众人更加疑惑,暗自叽咕:此种形势,是哪般?
呼衍揭儿淡淡一笑,站起身,握着须卜珑玲的手,看着须卜也刚,郑重其事地说道:“须卜单于,我呼衍揭儿决定娶珑玲为阏氏,请您应允。”
须卜也刚惊骇不已,但在片刻之间就冷静下来,质问女儿,“珑
玲,这是怎么回事?你给我说清楚。”
“阿爸,我决定嫁给呼衍大哥。”须卜珑玲语声淡淡,却不容置疑。
“不行!”须卜也刚骤然吼道,生硬得不留余地。
呼衍揭儿清俊的眼眸腾起一簇冰冷的怒意,“莫非须卜单于认为我呼衍氏比不上挛鞮氏,我呼衍揭儿配不上珑玲,禺疆兄弟才配得上?”

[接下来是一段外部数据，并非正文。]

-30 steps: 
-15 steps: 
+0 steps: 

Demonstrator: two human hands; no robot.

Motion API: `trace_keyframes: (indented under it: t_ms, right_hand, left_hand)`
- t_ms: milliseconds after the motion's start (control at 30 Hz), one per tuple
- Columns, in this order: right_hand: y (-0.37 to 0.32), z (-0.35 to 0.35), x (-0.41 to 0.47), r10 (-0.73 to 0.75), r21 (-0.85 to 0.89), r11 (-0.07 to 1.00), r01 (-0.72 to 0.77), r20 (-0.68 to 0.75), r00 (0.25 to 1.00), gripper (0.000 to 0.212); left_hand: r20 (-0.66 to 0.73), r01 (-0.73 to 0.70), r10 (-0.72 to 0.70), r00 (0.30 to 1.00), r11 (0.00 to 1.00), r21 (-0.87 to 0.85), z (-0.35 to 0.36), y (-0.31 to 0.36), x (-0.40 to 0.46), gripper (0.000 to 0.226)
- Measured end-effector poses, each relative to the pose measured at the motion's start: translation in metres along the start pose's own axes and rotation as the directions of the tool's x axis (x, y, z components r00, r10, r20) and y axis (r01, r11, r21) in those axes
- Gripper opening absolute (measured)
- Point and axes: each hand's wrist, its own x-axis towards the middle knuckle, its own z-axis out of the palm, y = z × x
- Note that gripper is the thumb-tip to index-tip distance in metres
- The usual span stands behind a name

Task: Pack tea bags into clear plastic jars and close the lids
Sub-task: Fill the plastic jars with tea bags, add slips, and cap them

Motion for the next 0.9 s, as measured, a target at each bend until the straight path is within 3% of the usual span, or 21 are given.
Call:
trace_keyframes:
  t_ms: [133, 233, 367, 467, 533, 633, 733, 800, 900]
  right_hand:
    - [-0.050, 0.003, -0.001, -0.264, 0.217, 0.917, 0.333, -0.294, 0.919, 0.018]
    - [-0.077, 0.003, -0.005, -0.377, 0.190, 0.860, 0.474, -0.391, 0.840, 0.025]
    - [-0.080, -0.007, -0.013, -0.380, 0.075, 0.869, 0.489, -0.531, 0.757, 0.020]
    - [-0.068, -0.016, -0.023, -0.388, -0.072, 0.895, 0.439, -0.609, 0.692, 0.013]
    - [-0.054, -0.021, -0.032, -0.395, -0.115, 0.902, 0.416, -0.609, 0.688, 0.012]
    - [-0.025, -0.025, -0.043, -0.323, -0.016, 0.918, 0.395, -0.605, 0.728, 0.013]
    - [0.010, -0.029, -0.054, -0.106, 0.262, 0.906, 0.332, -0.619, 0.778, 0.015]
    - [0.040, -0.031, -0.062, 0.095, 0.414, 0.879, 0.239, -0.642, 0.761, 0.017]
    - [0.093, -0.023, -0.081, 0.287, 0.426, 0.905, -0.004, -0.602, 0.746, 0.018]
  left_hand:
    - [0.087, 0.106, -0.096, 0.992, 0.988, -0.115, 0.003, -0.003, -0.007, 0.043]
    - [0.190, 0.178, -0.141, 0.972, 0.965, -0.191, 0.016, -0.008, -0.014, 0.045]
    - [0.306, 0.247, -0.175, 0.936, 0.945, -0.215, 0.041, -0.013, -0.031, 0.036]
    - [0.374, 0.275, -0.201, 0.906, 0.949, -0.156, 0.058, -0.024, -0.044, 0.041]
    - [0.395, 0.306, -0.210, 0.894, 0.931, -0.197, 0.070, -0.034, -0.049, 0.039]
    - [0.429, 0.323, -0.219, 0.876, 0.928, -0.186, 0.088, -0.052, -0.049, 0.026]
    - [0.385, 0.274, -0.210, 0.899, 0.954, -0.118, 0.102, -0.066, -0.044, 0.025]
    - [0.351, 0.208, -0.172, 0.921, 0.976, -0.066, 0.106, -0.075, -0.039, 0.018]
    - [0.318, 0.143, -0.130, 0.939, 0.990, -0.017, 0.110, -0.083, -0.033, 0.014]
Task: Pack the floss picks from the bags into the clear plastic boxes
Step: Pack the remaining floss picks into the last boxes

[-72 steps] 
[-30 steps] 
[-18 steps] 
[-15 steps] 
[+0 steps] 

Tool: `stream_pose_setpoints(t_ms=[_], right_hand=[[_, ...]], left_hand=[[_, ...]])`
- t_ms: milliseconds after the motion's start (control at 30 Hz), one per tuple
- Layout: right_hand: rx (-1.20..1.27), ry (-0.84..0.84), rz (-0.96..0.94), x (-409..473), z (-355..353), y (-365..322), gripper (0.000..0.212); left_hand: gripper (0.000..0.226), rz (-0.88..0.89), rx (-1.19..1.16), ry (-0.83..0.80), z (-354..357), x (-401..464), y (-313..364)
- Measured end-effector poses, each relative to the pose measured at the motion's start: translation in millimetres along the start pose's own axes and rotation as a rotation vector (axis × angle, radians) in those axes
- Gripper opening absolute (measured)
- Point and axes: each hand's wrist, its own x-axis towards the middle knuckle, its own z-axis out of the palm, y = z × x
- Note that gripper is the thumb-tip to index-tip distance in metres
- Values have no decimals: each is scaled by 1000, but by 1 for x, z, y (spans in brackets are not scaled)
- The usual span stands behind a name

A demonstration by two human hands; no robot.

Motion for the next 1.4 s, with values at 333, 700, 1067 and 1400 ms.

须卜也刚尴尬道:“我不是这个意思,几年来,呼衍氏部落迅速壮大,这都是呼衍兄弟的功劳,呼衍兄弟也成为我们草原上的英雄。可是,我已经把珑玲许配给禺疆兄弟,怎么可以反悔?这不是让别人说我须卜也刚背信弃义吗?”
须卜珑玲坚持道:“阿爸,我要嫁给呼衍大哥。”
无敏抢过头头,眼中闪过一抹锋芒,“我说老弟啊,你不要小瞧了呼衍氏部落。呼衍揭儿也是部落联盟单于,过几年,说不定比我们的联盟还大,你女儿嫁给他当阏氏,对须卜氏有什么不好?再说了,年轻人的事,我们老头子操什么心,让他们闹腾去吧。”
闻言,须卜也刚心中的怒火突然熄灭了,豁然开朗——怎么没有想到呢?有呼衍氏部落在背后撑腰,他当选部落联盟单于不是更有胜算吗?
禺疆开口道:“须卜单于,既然居次已有心上人,我就不强人所难了。呼衍氏和我挛鞮氏实力相当,想必不会委屈了居次,须卜氏和呼衍氏若能结亲,是好事。”
须卜也刚还想说什么,却一个字也说不出来,无奈地应允了这桩婚事。
须卜珑玲温柔地看着呼衍揭儿,微微一笑,尔后面向众人道:“抱歉,打扰了。”
话落,她转身出帐,影姿娉婷。
禺疆轻浅地笑,与伦格尔、塞南、无敏、呼衍揭儿目光交接,不动声色之间,已然交换了所思所想。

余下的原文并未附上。